Senado da Argentina vota lei do aborto com forças empatadas

O promotor da iniciativa foi o presidente de centro-esquerda Alberto Fernández, inspirado nos princípios da organização Campanha pelo Aborto Legal, Seguro e Gratuito, identificada com o verde, cor que marcou manifestações gigantescas

Escrito por AFP ,
Legenda: Quando a pauta ainda estava na Câmara argentina, mulheres a favor da política de aborto seguro pressionaram o Congresso pela aprovação da medida
Foto: AFP

A paridade de forças entre os senadores a favor e contra a lei da Interrupção Voluntária da Gravidez (IVE) até a semana 14 de gestação ilustra o que provavelmente será uma sessão tensa e um final imprevisível para um debate histórico na Argentina.

A discussão na Câmara Alta está marcada para as 16h (mesmo horário em Brasília) desta terça-feira (29) e prevista para acabar na madrugada de quarta-feira, no país natal do papa Francisco, que em 2018 rejeitou uma iniciativa semelhante para legalizar o aborto.

Desta vez, o promotor da iniciativa foi o presidente de centro-esquerda Alberto Fernández, inspirado nos princípios da organização Campanha pelo Aborto Legal, Seguro e Gratuito, identificada com o verde, cor que marcou manifestações gigantescas.

"Sou católico, mas tenho que legislar para todos. Todos os anos, cerca de 38 mil mulheres são hospitalizadas por abortos e, desde a recuperação da democracia (em 1983), mais de 3 mil mulheres morreram por esta causa", apontou Fernández.

O governo calcula que há entre 370 mil e 520 mil abortos clandestinos por ano, em um país de 45 milhões de habitantes.

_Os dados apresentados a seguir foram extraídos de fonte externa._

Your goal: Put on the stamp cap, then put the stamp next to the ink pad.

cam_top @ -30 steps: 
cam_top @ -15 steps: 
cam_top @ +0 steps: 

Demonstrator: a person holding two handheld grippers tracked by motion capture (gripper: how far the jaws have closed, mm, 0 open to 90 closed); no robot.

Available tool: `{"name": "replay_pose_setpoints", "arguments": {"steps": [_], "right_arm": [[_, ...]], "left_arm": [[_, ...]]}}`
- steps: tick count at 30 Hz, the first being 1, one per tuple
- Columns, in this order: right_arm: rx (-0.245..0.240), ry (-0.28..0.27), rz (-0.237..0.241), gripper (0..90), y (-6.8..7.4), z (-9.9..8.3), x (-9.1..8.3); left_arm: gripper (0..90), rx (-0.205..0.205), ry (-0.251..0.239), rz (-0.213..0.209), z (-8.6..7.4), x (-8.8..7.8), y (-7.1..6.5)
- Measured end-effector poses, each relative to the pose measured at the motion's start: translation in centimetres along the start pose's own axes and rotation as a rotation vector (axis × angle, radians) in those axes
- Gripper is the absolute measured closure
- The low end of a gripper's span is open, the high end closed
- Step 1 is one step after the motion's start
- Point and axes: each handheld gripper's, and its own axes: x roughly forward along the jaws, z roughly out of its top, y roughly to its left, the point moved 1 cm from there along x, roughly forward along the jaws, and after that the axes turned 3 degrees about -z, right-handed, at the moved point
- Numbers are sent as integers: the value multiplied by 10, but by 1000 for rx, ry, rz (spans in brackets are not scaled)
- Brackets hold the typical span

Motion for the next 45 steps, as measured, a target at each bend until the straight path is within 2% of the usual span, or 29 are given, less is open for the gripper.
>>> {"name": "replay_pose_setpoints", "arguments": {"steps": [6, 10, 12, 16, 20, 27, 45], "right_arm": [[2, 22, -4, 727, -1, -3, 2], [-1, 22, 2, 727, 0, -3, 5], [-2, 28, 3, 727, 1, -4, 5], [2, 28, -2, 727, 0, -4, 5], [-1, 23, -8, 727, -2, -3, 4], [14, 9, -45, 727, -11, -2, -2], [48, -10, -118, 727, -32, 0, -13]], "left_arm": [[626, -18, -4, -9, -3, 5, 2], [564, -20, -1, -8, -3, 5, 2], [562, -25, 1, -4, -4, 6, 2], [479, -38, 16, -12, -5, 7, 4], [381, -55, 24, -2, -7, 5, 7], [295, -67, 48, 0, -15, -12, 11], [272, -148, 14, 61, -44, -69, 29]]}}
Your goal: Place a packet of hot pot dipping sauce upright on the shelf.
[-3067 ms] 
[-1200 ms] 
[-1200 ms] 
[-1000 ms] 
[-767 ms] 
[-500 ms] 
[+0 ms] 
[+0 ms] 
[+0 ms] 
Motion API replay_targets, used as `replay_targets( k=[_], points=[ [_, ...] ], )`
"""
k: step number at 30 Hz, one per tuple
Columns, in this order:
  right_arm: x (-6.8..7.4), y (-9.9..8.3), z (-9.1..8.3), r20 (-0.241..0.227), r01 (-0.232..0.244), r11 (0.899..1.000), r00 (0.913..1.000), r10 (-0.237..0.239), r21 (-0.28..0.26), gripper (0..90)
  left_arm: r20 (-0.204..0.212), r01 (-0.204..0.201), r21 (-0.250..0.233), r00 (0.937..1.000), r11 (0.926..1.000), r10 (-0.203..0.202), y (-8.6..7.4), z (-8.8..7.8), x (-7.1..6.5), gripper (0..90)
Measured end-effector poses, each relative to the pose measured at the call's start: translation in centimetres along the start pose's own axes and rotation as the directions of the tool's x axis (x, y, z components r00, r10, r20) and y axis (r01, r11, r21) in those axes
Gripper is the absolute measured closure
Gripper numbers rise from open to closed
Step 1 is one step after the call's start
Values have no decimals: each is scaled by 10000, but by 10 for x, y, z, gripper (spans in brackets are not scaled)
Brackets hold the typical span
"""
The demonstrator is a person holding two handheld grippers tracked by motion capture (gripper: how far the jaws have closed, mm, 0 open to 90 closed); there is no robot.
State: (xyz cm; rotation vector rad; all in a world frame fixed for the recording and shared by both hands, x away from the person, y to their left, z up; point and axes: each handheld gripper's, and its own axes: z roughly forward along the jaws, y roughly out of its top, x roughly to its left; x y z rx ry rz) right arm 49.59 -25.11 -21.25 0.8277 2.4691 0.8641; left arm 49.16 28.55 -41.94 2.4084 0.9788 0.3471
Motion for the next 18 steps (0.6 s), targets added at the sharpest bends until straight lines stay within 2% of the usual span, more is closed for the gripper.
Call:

A oposição à IVE, que adotou a cor azul, tem como representantes a Igreja Católica e a Aliança Cristã de Igrejas Evangélicas, também promotoras de grandes manifestações que se repetirão nesta terça-feira em frente ao Congresso.

Na noite de ontem, centenas de manifestantes desfilaram pelo centro de Buenos Aires contra o projeto, erguendo figuras da Virgem e bonecas ensanguentadas.

Votos indefinidos

Os apoiadores convocaram uma mobilização na praça do Congresso para uma vigília até a hora da votação, apesar das medidas de distanciamento social, devido à pandemia de coronavírus que deixa mais de 42 mil mortes e quase 1,6 milhão de casos na Argentina.

A aliança do governo Frente de Todos possui 41 das 72 cadeiras no Senado, mas nem todos os oficialistas apoiam o projeto. A oposição de centro-direita se enquadra majoritariamente contra, embora conte com proeminentes defensores.

"No Senado, há muitos votos que ainda não estão definidos. Serão conhecidos apenas no final", reconheceu a senadora da bancada governista Nancy González.

As especulações sobre o resultado da sessão contemplam a ausência de dois senadores declarados contrários à legalização da IVE. Um deles está de licença após ser denunciado por assédio sexual e o outro, o ex-presidente Carlos Menem, de 90 anos, está internado em estado grave, com problemas cardíaco e renal.

Em caso de empate, o regulamento confere o desempate à titular do órgão, a senadora oficialista e ex-presidente Cristina Kirchner, que se declarava antilegalização até 2018, quando mudou sua postura.

A proposta chega ao Senado após a aprovação por parte dos deputados em 11 de dezembro, alcançada com 131 votos positivos, 117 negativos e seis abstenções.

Até agora, o aborto é permitido na Argentina apenas em caso de estupro, ou de risco de vida para a mulher, legislação em vigor desde 1921.

Na América Latina, o aborto é legal somente em Cuba, Uruguai e Guiana, assim como na Cidade do México.